I'm HEREEEEEEEEEEEEEEEEEEEEEEEEEEEEEEEEEE
Reply 17
Hahaha. You're funny!
Reply 18
I reckon I'd still be a virgin if I wasn’t in a long term relationship (since I was 15, now 17). I've had one major girlfriend and I’m still with her. I reckon since I’m generally quite shy/wasn’t out pulling when my mates were since I already had a bird probably means if I did split up with her, id go for agessss without any poontang. What I’m trying to say is, people are different, and I personally (might seem freakish coming from a lad) think its better to lose it to someone a little bit special than just some dude. On the same note, losing virginity isn’t some magical moment where a cosmic force comes over you as you get ‘de-flowered’. Half the time its crap, painful, and you’re so nervous it isn’t even all that fun. If you look at it from the point of view of getting it out of the way so you can start getting stuck in that might help.

Anyway, I live in a place where teenage pregnancies are high. 5 of my mates have already got kids from their success at 'pulling', I even found out on the bus to college today the reason why some girl had been off was because she got knocked up.
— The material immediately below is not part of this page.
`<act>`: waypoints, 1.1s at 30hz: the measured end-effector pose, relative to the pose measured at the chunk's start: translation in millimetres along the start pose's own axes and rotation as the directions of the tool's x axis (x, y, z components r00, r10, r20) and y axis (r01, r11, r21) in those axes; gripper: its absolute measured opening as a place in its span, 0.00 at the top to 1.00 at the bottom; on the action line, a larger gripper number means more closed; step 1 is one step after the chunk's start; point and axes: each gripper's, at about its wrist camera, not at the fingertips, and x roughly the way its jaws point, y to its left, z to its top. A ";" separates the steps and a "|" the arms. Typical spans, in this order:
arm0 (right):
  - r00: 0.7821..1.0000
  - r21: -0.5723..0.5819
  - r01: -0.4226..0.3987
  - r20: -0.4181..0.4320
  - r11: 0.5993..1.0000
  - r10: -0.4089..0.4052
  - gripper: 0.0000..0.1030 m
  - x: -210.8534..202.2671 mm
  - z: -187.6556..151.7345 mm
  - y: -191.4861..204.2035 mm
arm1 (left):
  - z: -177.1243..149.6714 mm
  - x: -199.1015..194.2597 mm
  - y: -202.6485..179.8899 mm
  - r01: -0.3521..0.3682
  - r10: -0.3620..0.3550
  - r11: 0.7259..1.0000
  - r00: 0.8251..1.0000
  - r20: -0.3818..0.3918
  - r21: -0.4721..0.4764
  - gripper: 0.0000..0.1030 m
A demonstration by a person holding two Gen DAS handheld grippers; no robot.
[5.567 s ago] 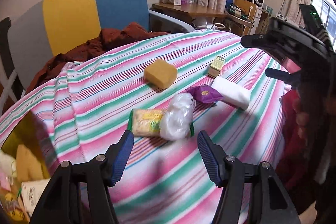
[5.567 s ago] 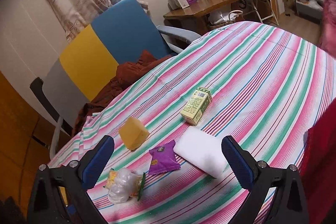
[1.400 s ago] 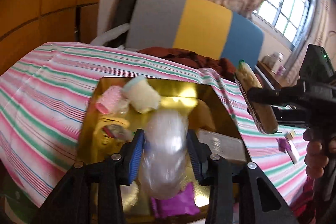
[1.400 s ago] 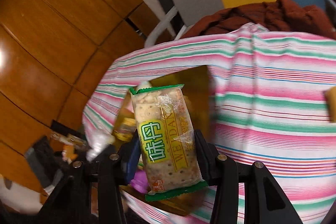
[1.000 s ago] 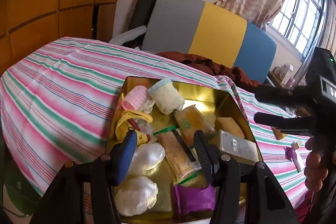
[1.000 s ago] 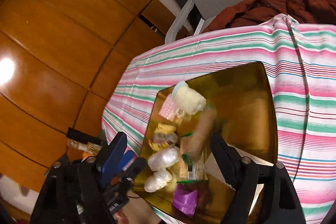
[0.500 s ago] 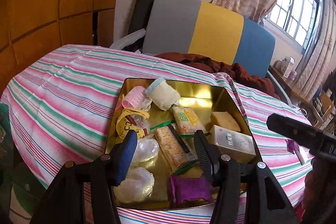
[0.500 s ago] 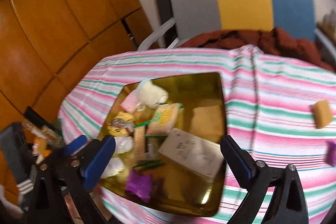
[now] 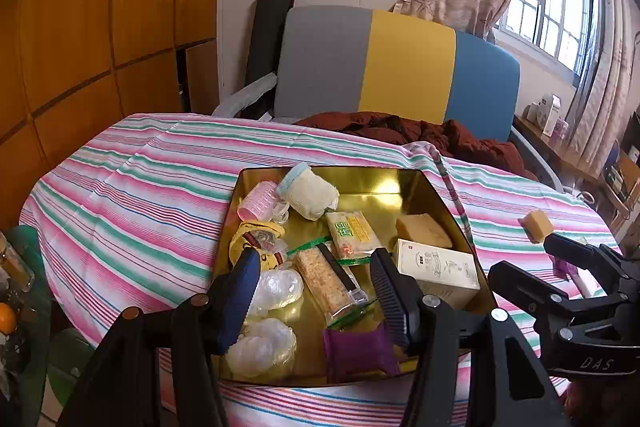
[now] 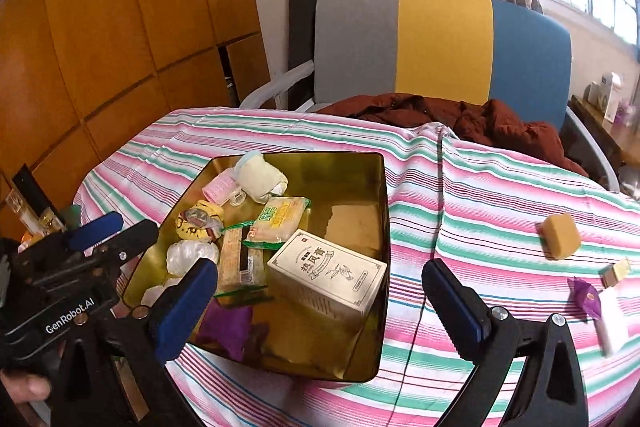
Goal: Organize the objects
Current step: 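Release both items in the tray and lift both tools away, then move both tools over the cloth toward the yellow sponge and small box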
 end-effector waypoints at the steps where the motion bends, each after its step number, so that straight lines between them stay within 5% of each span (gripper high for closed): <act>1: 1.000 0.000 0.002 0.001 1.000 -0.002 0.00 -0.5 -0.9 -0.1 | -0.2 -1.4 -0.1 -0.001 0.001 1.000 1.000 0.004 0.001 0.44; 33: 0.986 -0.002 0.163 0.046 0.987 -0.163 0.00 -14.4 -19.5 -22.0 | -14.7 2.2 -38.6 0.041 -0.038 0.993 0.999 -0.031 0.108 0.43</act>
On this wanting a dude thing, you may be being over picky. You can’t really form opinions of lads if you don’t know them that well, its not until you’ve taken a risk and got to know them better than you really see how good/bad they are. I only started seeing my bird because I thought she was hot and hooked up with her when I was drunk at a party, but barely knew her. After seeing her for a bit I realised how awesome she was. Taking a risk might pay off, just don’t nail the guy in the first month of a relationship, since if he turns out to be an arse then you've wasted that hymen...
I'm 20 and I'm a virgin although I guess a steam of 'victims' coming forward won't help to alleviate your anxieties, I don't really know what advice to offer other than to just enjoy your life and that person will come along sooner than you think and when they do, don't jump in bed with them straight away as that will just create another thread in the future along the lines of 'I was too eager and I scared him off' or 'I lost my virginity and realised it was with the wrong person' e.t.c.